═══ DATA EXTRACTS

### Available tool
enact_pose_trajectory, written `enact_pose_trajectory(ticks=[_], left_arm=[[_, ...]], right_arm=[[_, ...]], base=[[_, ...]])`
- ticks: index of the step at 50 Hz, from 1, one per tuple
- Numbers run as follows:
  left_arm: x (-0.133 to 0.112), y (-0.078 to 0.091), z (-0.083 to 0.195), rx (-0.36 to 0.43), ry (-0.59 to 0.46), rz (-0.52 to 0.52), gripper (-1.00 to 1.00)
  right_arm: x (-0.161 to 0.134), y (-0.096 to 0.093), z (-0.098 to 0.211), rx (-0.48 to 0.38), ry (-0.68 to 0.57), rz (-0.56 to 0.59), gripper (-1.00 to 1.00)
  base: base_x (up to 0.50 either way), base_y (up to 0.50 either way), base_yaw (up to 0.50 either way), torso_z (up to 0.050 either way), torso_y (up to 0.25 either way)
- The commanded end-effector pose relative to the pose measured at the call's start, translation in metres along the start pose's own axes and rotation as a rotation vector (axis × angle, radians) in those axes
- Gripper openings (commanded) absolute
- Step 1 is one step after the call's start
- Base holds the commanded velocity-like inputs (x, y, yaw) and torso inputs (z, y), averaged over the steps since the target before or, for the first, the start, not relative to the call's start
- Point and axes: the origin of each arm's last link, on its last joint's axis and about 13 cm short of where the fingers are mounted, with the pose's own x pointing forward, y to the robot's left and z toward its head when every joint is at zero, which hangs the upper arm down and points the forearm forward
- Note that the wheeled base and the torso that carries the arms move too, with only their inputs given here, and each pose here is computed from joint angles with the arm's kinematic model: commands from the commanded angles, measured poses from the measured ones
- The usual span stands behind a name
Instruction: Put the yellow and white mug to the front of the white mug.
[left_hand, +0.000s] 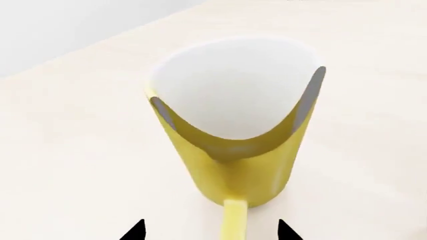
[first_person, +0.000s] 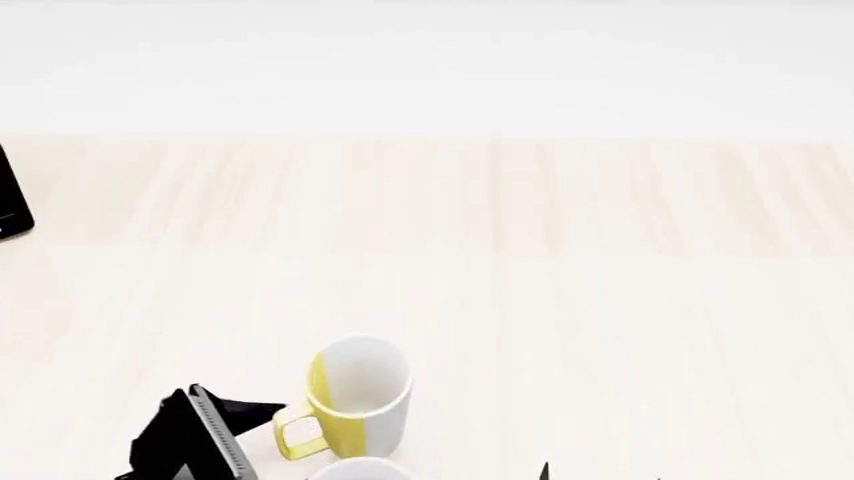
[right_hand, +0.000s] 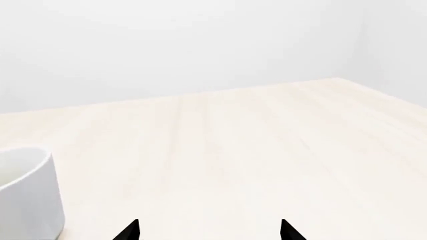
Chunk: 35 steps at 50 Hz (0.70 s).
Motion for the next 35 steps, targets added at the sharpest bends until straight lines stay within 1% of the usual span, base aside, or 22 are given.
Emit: enact_pose_trajectory(ticks=[1,12,13,15,18,19,22,25,29,30,35], left_arm=[[-0.001,-0.004,-0.006,-0.009,0.035,-0.007,1.00],[-0.001,-0.004,-0.005,-0.033,-0.009,-0.030,1.00],[-0.001,-0.003,-0.004,-0.043,-0.040,-0.042,1.00],[-0.001,-0.002,-0.003,-0.061,-0.062,-0.047,1.00],[-0.002,-0.001,-0.003,-0.061,-0.077,-0.054,1.00],[-0.002,0.000,-0.002,-0.075,-0.086,-0.057,1.00],[-0.003,0.001,-0.001,-0.107,-0.155,-0.088,1.00],[-0.003,0.005,0.002,-0.145,-0.200,-0.066,1.00],[-0.005,0.007,0.003,-0.151,-0.219,-0.060,1.00],[-0.005,0.009,0.004,-0.170,-0.244,-0.059,1.00],[-0.006,0.010,0.004,-0.173,-0.260,-0.047,1.00]], right_arm=[[0.000,0.000,0.000,-0.001,0.001,0.002,1.00],[0.000,0.000,0.000,0.000,0.000,0.002,1.00],[0.000,0.000,0.000,-0.001,0.000,0.002,1.00],[0.000,0.000,0.000,0.000,0.000,0.003,1.00],[0.000,0.000,0.000,0.000,0.000,0.003,1.00],[0.000,0.000,0.000,0.000,-0.002,0.003,1.00],[0.000,0.000,0.000,-0.001,-0.001,0.003,1.00],[0.000,0.000,0.000,-0.001,-0.001,0.003,1.00],[-0.001,0.000,0.000,0.000,-0.003,0.003,1.00],[-0.001,0.000,0.000,-0.001,-0.003,0.003,1.00],[-0.001,0.000,0.000,-0.001,-0.003,0.004,1.00]], base=[[0.00,0.00,0.00,0.000,0.000],[0.00,0.00,0.00,0.000,0.000],[0.00,0.00,0.00,0.000,0.000],[0.00,0.00,0.00,0.000,0.000],[0.00,0.00,0.00,0.000,0.000],[0.00,0.00,0.00,0.000,0.000],[0.00,0.00,0.00,0.000,0.000],[0.00,0.00,0.00,0.000,0.000],[0.00,0.00,0.00,0.000,0.000],[0.00,0.00,0.00,0.000,0.000],[0.00,0.00,0.00,0.000,0.000]])
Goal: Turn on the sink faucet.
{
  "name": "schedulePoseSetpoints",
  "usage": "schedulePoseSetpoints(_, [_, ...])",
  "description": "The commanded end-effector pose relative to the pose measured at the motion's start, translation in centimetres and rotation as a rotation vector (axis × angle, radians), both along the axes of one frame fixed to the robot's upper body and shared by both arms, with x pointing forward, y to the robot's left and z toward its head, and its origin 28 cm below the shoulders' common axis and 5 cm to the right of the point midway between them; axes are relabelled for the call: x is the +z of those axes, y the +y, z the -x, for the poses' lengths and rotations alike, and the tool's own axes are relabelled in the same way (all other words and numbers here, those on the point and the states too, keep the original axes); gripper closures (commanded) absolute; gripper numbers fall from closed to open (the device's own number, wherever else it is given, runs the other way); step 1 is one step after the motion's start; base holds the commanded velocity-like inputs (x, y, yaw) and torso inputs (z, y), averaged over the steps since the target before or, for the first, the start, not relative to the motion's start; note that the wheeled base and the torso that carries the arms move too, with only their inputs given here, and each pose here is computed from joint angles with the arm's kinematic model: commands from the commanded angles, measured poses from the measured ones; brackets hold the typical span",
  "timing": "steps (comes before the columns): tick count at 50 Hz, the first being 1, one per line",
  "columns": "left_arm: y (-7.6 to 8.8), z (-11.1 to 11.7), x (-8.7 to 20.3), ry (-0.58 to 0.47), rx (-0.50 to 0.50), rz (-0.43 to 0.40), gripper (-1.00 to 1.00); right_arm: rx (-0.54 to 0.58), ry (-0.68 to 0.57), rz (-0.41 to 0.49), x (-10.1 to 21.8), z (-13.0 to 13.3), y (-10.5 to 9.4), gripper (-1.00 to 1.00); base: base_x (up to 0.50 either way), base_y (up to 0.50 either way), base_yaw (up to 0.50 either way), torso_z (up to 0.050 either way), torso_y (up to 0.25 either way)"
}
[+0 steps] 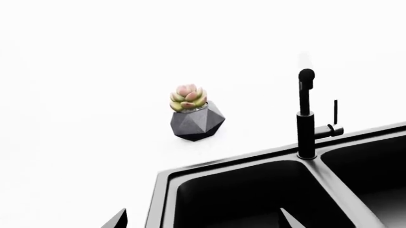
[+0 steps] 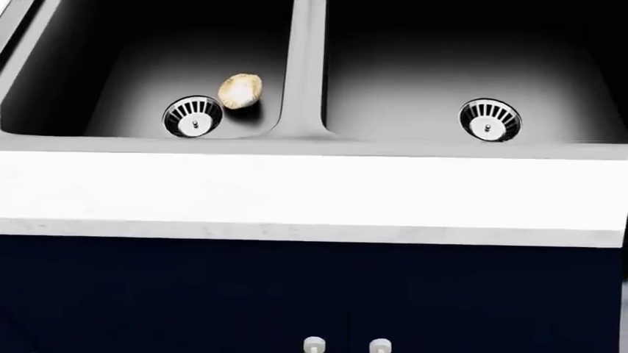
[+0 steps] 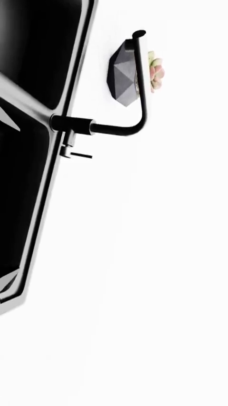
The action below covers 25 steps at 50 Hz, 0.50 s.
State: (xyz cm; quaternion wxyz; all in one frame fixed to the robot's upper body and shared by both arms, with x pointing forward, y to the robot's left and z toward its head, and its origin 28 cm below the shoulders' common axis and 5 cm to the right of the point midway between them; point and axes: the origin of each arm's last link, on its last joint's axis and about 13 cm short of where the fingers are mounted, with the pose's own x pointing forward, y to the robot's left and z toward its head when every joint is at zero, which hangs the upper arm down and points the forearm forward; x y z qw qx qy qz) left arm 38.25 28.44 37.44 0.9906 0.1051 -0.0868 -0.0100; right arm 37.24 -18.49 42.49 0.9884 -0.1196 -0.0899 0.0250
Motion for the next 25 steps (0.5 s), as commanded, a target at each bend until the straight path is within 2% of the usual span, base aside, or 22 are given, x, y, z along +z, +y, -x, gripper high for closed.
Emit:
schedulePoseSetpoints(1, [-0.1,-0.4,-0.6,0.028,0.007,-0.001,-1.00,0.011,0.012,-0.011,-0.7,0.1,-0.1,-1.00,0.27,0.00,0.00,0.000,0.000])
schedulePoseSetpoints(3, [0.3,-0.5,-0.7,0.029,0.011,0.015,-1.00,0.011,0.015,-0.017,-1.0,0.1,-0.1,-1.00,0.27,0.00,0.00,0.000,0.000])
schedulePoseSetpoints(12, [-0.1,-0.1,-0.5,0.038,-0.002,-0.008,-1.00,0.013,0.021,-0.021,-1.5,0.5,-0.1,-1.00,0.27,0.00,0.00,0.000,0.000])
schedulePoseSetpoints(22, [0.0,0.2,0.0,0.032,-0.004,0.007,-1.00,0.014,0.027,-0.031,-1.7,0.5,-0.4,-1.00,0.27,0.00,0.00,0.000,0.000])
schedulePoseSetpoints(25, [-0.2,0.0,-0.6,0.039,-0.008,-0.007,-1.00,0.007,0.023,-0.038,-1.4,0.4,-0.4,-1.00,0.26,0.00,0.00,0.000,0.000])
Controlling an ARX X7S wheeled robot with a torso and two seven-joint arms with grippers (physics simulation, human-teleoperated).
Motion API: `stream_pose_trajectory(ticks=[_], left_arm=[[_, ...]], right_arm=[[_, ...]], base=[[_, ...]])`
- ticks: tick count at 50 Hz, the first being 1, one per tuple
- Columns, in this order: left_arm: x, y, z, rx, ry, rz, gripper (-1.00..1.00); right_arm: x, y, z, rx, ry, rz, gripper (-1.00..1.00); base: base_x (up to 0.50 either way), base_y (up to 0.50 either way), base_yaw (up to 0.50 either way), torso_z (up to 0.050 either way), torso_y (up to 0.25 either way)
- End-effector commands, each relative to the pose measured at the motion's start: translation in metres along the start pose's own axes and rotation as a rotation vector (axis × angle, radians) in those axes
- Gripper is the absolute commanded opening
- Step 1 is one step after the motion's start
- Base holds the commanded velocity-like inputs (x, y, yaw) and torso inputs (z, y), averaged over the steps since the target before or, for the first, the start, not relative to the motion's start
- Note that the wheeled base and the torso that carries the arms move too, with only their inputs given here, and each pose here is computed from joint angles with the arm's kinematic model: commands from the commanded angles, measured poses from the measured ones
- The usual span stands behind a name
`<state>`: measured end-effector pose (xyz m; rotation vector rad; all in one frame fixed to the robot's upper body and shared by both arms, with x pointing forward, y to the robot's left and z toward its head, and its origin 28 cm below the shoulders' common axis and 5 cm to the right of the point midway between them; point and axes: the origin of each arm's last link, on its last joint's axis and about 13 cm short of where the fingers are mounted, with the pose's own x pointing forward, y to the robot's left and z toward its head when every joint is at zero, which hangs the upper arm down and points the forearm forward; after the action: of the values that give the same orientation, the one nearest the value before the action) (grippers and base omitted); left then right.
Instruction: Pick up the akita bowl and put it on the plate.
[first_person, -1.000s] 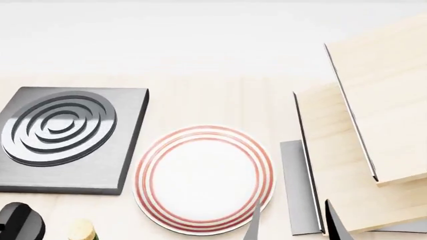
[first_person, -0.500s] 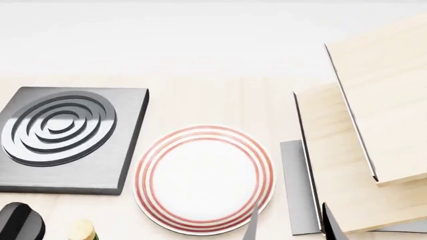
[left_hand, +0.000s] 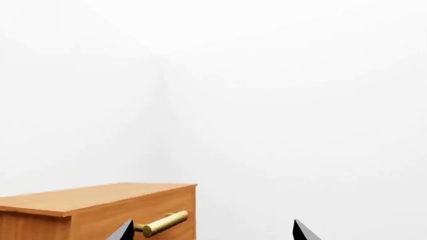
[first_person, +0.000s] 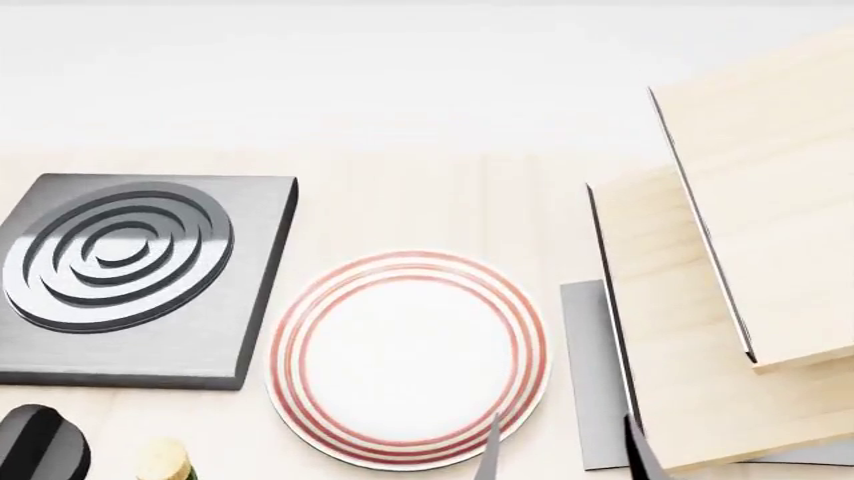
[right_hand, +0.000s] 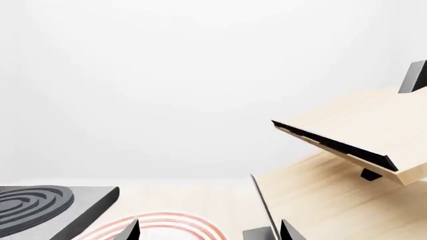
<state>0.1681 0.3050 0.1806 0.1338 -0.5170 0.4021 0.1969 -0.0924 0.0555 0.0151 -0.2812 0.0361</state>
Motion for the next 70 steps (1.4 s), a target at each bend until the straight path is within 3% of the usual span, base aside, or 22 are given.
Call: stream_pose_trajectory(ticks=[1, 16, 32, 46, 48, 50, 51, 52, 54, 58, 70], left_arm=[[0.007, 0.015, 0.002, 0.074, 0.022, 0.02, 1.0], [0.018, 0.024, 0.026, 0.124, -0.017, 0.027, 1.0], [0.028, 0.029, 0.031, 0.134, 0.04, -0.004, 1.0], [0.043, 0.03, 0.028, 0.133, 0.182, -0.103, 1.0], [0.046, 0.03, 0.025, 0.091, 0.282, -0.112, 1.0], [0.046, 0.029, 0.021, 0.122, 0.321, -0.119, 1.0], [0.046, 0.029, 0.02, 0.087, 0.363, -0.126, 1.0], [0.046, 0.028, 0.017, 0.146, 0.327, -0.132, 1.0], [0.046, 0.028, 0.015, 0.093, 0.361, -0.138, 1.0], [0.048, 0.029, 0.013, 0.124, 0.383, -0.129, 1.0], [0.044, 0.032, 0.007, 0.102, 0.486, -0.137, 1.0]], right_arm=[[0.0, 0.001, -0.005, -0.003, 0.012, 0.009, 1.0], [-0.001, 0.003, -0.01, -0.003, 0.025, 0.015, 1.0], [-0.001, 0.006, -0.016, -0.008, 0.041, 0.024, 1.0], [-0.002, 0.007, -0.02, -0.009, 0.056, 0.029, 1.0], [-0.002, 0.008, -0.02, -0.01, 0.057, 0.032, 1.0], [-0.003, 0.008, -0.021, -0.011, 0.059, 0.033, 1.0], [-0.003, 0.008, -0.022, -0.011, 0.06, 0.034, 1.0], [-0.003, 0.008, -0.023, -0.011, 0.065, 0.034, 1.0], [-0.002, 0.008, -0.025, -0.013, 0.07, 0.034, 1.0], [-0.003, 0.009, -0.025, -0.013, 0.071, 0.039, 1.0], [-0.003, 0.009, -0.025, -0.014, 0.073, 0.037, 1.0]], base=[[0.0, 0.0, 0.0, 0.0, 0.0], [0.0, 0.0, 0.0, 0.0, 0.0], [0.0, 0.0, 0.0, 0.0, 0.0], [0.0, 0.0, 0.0, 0.0, 0.0], [0.0, 0.0, 0.0, 0.0, 0.0], [0.0, 0.0, 0.0, 0.0, 0.0], [0.0, 0.0, 0.0, 0.0, 0.0], [0.0, 0.0, 0.0, 0.0, 0.0], [0.0, 0.0, 0.0, 0.0, 0.0], [0.0, 0.0, 0.0, 0.0, 0.0], [0.0, 0.0, 0.0, 0.0, 0.0]])
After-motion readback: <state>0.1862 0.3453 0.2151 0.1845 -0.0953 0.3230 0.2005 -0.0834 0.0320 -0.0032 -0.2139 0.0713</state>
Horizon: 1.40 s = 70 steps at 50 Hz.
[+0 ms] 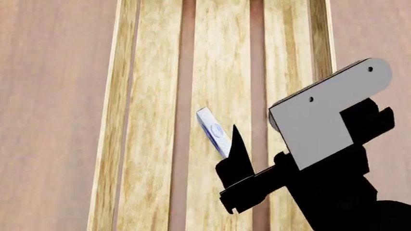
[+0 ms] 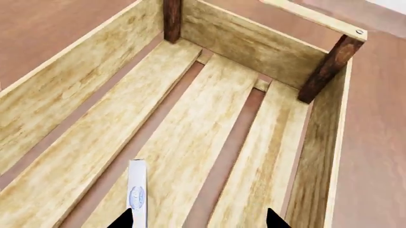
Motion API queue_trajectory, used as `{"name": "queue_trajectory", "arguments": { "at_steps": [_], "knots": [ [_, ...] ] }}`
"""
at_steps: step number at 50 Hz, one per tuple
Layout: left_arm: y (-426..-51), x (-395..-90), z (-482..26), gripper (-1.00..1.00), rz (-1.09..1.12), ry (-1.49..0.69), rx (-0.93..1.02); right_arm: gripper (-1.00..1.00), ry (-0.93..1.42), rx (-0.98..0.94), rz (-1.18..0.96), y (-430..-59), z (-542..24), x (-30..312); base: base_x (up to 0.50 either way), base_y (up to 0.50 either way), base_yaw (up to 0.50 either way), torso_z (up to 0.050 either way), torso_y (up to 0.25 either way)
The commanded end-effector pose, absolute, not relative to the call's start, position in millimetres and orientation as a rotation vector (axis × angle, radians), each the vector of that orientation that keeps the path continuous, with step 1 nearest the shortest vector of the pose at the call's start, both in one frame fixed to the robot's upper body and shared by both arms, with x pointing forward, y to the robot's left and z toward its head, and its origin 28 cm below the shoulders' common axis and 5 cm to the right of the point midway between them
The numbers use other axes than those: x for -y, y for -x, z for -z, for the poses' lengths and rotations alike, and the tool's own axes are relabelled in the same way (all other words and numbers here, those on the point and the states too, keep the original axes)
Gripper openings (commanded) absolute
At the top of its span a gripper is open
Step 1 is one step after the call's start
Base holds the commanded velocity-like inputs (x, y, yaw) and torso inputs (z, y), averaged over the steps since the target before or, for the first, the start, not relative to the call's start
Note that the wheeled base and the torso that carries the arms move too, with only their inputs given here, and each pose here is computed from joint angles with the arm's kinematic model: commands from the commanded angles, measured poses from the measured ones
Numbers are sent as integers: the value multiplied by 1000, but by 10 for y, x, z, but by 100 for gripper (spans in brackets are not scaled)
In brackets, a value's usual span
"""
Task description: Pick up the cream cheese and put it in the tray.
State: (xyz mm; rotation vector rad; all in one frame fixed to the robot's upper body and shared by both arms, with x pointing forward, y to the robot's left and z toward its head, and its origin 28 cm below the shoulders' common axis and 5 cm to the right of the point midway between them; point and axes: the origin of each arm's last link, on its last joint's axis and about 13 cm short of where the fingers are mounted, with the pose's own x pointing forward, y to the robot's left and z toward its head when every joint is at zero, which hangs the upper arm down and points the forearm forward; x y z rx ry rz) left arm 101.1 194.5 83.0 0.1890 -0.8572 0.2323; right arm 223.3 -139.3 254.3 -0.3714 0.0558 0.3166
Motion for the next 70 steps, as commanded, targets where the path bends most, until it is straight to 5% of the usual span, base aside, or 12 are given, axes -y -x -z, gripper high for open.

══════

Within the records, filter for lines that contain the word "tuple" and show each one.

#### RESPONSE AREA:
- ticks: index of the step at 50 Hz, from 1, one per tuple
- ticks: tick count at 50 Hz, the first being 1, one per tuple
at_steps: step number at 50 Hz, one per tuple

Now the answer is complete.